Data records
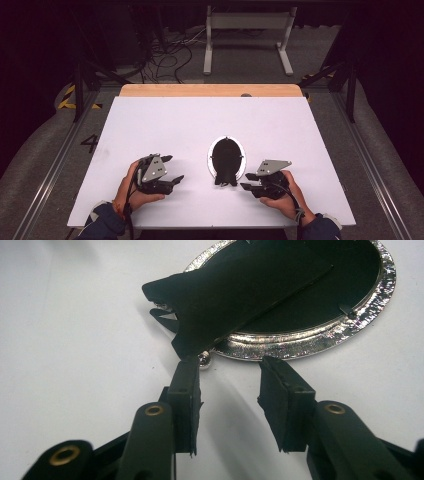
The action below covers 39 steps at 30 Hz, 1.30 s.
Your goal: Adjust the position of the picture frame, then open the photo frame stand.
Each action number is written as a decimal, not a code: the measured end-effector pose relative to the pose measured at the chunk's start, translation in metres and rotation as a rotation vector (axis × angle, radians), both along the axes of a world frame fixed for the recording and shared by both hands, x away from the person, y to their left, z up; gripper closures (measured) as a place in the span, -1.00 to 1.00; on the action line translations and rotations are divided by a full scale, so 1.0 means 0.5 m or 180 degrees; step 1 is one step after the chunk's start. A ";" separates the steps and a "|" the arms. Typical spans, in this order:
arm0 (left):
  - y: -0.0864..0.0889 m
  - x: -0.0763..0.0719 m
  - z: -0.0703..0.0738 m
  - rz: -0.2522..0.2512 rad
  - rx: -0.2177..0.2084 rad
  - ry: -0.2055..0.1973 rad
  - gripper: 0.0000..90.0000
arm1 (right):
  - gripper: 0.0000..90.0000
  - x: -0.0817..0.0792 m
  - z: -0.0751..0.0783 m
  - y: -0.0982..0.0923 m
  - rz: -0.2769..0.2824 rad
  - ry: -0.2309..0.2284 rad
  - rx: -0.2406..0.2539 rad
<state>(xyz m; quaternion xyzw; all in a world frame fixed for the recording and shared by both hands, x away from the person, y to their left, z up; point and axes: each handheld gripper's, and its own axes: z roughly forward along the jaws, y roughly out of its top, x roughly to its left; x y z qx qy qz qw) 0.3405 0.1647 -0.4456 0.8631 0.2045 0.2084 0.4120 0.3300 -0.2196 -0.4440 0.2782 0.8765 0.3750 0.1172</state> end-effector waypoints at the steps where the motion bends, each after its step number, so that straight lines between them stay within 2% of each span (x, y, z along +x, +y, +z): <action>1: 0.008 -0.005 -0.005 0.0018 0.0009 0.0041 -0.51 | 0.31 -0.002 0.001 0.000 -0.0006 -0.0003 -0.0002; 3: 0.022 -0.013 -0.010 0.0079 0.0054 0.0041 -0.56 | 0.29 -0.002 0.001 -0.001 -0.0001 0.0001 -0.0006; 5: 0.030 -0.017 -0.012 0.0094 0.0030 0.0072 -0.60 | 0.27 -0.001 -0.001 0.001 0.0002 0.0024 -0.0019; 7: 0.052 -0.027 -0.014 0.0111 0.0095 0.0084 -0.59 | 0.23 0.002 -0.003 0.005 0.0016 0.0052 -0.0039; 9: 0.066 -0.031 -0.016 0.0143 0.0041 0.0115 -0.59 | 0.21 0.004 -0.005 0.010 0.0042 0.0075 -0.0053; 12: 0.079 -0.036 -0.017 0.0187 0.0048 0.0092 -0.59 | 0.17 0.005 -0.006 0.014 0.0051 0.0088 -0.0064; 14: 0.088 -0.039 -0.017 0.0243 -0.0025 0.0147 -0.59 | 0.20 0.004 -0.007 0.016 0.0053 0.0094 -0.0083; 15: 0.094 -0.041 -0.018 0.0316 -0.0015 0.0174 -0.59 | 0.23 0.003 -0.008 0.016 0.0052 0.0078 -0.0116; 17: 0.098 -0.042 -0.019 0.0328 -0.0023 0.0204 -0.59 | 0.26 0.002 -0.009 0.015 0.0060 0.0072 -0.0125; 21: 0.096 -0.043 -0.024 0.0372 0.0031 0.0225 -0.62 | 0.40 -0.003 -0.008 0.016 0.0117 0.0058 -0.0217; 24: 0.089 -0.044 -0.026 0.0342 0.0079 0.0223 -0.64 | 0.42 -0.004 -0.009 0.023 0.0120 0.0078 -0.0335; 31: 0.081 -0.037 -0.035 0.0333 0.0121 0.0294 -0.64 | 0.47 0.003 -0.005 0.033 0.0134 0.0152 -0.0386; 35: 0.071 -0.040 -0.039 0.0277 0.0159 0.0317 -0.64 | 0.52 0.003 -0.001 0.045 0.0130 0.0176 -0.0481; 39: 0.070 -0.041 -0.039 0.0253 0.0165 0.0327 -0.64 | 0.53 0.002 -0.001 0.048 0.0157 0.0192 -0.0463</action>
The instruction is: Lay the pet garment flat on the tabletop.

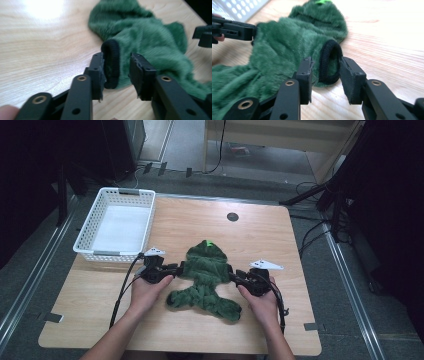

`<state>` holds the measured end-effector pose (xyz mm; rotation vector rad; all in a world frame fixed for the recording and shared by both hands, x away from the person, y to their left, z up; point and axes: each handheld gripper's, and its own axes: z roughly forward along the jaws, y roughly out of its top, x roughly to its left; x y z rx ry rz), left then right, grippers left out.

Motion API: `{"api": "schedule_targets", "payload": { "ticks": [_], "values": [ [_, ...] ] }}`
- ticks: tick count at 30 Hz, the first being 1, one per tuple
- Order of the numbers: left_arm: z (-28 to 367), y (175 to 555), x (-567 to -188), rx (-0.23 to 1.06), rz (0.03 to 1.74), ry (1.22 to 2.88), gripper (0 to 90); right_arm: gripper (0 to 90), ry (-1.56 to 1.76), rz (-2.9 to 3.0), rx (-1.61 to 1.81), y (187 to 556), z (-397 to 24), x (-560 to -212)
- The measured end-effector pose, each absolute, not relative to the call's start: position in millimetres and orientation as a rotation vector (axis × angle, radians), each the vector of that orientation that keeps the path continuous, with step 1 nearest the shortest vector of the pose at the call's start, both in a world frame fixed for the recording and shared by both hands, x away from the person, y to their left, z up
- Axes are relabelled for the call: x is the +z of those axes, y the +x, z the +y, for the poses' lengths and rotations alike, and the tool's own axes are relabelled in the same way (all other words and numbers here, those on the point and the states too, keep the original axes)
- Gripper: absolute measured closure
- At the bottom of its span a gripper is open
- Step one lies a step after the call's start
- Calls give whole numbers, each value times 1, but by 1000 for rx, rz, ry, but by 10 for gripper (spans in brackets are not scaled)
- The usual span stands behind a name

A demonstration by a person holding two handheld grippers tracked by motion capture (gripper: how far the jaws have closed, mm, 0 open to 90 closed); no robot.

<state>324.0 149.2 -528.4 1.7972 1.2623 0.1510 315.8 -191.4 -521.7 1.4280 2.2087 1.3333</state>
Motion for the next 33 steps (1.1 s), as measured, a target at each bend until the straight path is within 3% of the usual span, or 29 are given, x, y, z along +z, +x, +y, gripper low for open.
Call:
{"api": "schedule_targets", "payload": {
  "ticks": [4, 10, 12, 15, 16, 22, 26, 28, 30, 33],
  "values": [
    [134, 305, -522, 140, 1175, 1821, 630, 664, 1386, 2299, 1387, 300, -181, -518],
    [98, 296, -536, 83, 1096, 1979, 591, 600, 1336, 2466, 1310, 290, -144, -533],
    [93, 294, -540, 86, 1099, 1988, 609, 618, 1339, 2474, 1241, 289, -135, -538],
    [92, 291, -540, 161, 1079, 2037, 797, 856, 1266, 2458, 1166, 285, -128, -538],
    [93, 291, -539, 171, 1084, 2041, 847, 892, 1243, 2436, 1139, 283, -128, -535],
    [101, 282, -532, 272, 1049, 2094, 876, 900, 1195, 2285, 1068, 281, -145, -511],
    [98, 280, -542, 247, 1006, 2139, 866, 900, 1138, 2324, 969, 281, -141, -520],
    [101, 279, -540, 211, 1016, 2085, 793, 858, 1134, 2373, 1034, 281, -138, -527],
    [110, 277, -537, 179, 1037, 2009, 671, 711, 1131, 2348, 1103, 278, -141, -524],
    [130, 271, -532, 152, 1058, 1948, 596, 620, 1175, 2289, 1286, 268, -160, -510]
  ]
}}
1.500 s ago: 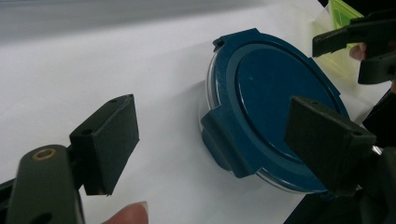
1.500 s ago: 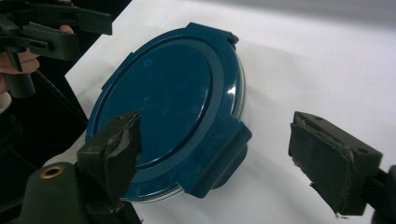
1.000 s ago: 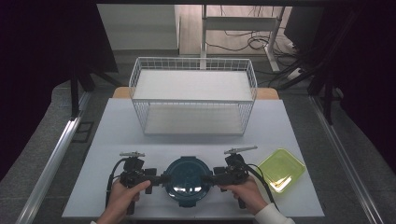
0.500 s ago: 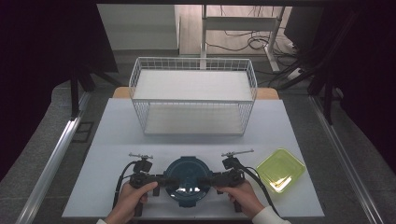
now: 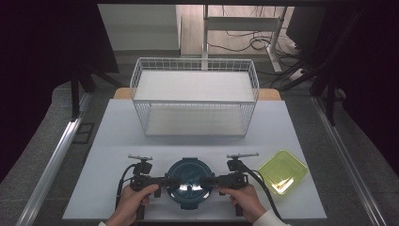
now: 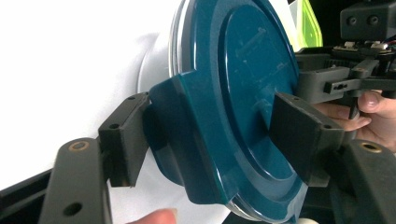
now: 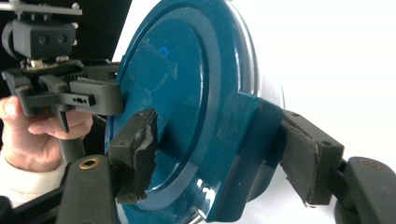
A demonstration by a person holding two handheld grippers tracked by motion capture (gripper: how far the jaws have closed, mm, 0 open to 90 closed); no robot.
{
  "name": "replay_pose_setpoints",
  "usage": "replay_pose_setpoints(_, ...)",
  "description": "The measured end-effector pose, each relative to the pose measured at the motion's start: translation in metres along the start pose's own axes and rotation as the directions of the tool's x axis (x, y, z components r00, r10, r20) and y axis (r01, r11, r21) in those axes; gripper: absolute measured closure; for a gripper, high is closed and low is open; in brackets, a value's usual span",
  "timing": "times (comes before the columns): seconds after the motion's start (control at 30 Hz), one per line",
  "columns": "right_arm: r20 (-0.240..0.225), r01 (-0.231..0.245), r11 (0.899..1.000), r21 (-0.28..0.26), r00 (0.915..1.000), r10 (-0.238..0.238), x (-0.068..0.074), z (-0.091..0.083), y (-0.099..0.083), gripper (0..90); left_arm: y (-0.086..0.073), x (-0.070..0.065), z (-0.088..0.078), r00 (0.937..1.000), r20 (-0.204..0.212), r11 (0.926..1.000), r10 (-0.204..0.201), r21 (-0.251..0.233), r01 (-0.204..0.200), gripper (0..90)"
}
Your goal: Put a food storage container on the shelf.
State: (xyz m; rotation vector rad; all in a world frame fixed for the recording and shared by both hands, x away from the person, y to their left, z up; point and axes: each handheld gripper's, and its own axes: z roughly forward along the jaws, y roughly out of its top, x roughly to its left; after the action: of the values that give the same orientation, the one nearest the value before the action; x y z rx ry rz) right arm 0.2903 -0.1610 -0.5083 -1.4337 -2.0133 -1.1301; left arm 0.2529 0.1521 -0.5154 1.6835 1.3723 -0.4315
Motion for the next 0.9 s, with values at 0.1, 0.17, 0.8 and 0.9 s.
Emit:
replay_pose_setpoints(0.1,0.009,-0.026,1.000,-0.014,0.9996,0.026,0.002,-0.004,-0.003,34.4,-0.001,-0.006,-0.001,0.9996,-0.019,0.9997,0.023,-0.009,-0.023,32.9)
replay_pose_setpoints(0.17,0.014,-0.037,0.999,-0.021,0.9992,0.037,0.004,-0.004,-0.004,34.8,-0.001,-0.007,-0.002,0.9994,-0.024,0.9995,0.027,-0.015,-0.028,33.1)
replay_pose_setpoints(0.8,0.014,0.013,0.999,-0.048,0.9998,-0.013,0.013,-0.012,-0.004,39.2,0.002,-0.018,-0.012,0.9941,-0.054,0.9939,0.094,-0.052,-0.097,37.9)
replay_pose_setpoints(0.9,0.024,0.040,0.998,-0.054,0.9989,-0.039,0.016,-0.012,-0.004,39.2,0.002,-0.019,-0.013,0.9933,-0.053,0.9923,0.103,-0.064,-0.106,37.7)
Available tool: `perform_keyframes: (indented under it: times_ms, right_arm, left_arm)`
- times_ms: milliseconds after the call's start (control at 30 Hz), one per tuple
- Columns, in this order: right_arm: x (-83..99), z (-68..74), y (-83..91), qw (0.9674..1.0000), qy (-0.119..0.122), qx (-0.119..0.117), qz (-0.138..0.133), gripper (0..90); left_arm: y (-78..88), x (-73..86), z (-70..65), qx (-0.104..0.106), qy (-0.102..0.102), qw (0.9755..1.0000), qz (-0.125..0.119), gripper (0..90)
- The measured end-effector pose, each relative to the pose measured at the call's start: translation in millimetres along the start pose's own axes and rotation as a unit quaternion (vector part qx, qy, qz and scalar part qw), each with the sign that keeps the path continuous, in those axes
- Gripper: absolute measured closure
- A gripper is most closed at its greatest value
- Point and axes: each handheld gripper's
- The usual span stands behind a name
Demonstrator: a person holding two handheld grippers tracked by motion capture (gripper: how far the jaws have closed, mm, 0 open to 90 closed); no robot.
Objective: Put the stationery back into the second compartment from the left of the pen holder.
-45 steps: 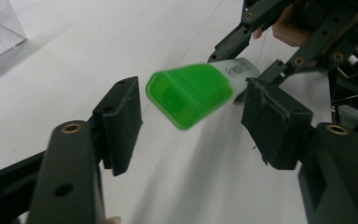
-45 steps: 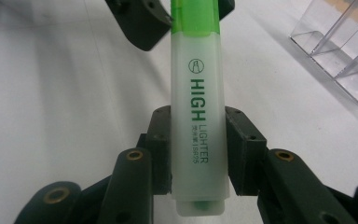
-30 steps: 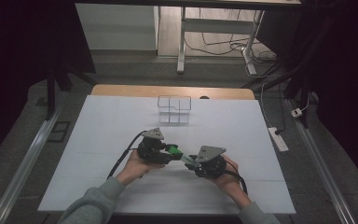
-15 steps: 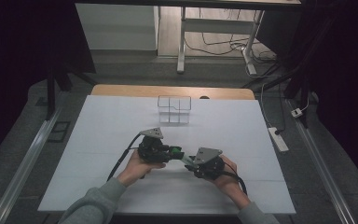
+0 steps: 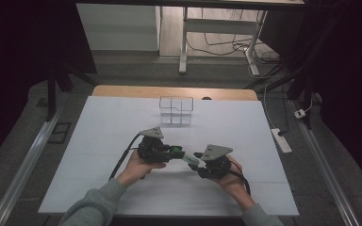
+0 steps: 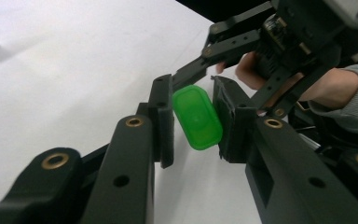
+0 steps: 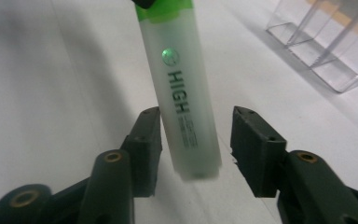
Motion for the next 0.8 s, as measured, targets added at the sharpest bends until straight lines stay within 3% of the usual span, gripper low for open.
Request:
perform_keyframes:
  times_ms: [300, 500, 600, 800]
  right_arm:
    - [9.6, -12.7, 10.5, 0.9983, -0.058, 0.004, -0.007, 45.3]
    - [22.3, -17.9, 20.6, 0.9964, -0.084, 0.003, -0.004, 42.6]
    - [29.0, -19.2, 27.5, 0.9957, -0.092, 0.007, -0.001, 42.0]
    - [42.0, -23.6, 42.7, 0.9936, -0.112, 0.016, -0.001, 40.9]
  left_arm:
    - [17.1, -2.4, 9.1, -0.026, 0.004, 0.9995, -0.02, 69.8]
    - [32.0, -7.3, 13.8, -0.038, 0.002, 0.9987, -0.034, 69.7]
    - [39.4, -14.4, 18.5, -0.036, 0.007, 0.9983, -0.046, 69.8]
    - [52.0, -39.2, 25.2, -0.052, -0.004, 0.9969, -0.059, 69.7]
Point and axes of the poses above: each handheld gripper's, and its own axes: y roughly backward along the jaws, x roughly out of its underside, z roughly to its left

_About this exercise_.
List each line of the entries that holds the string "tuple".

_Solution below_.
- ticks: tick count at 30 Hz, the first being 1, one per tuple
- times_ms: milliseconds after the call's start (control at 30 Hz), one per tuple

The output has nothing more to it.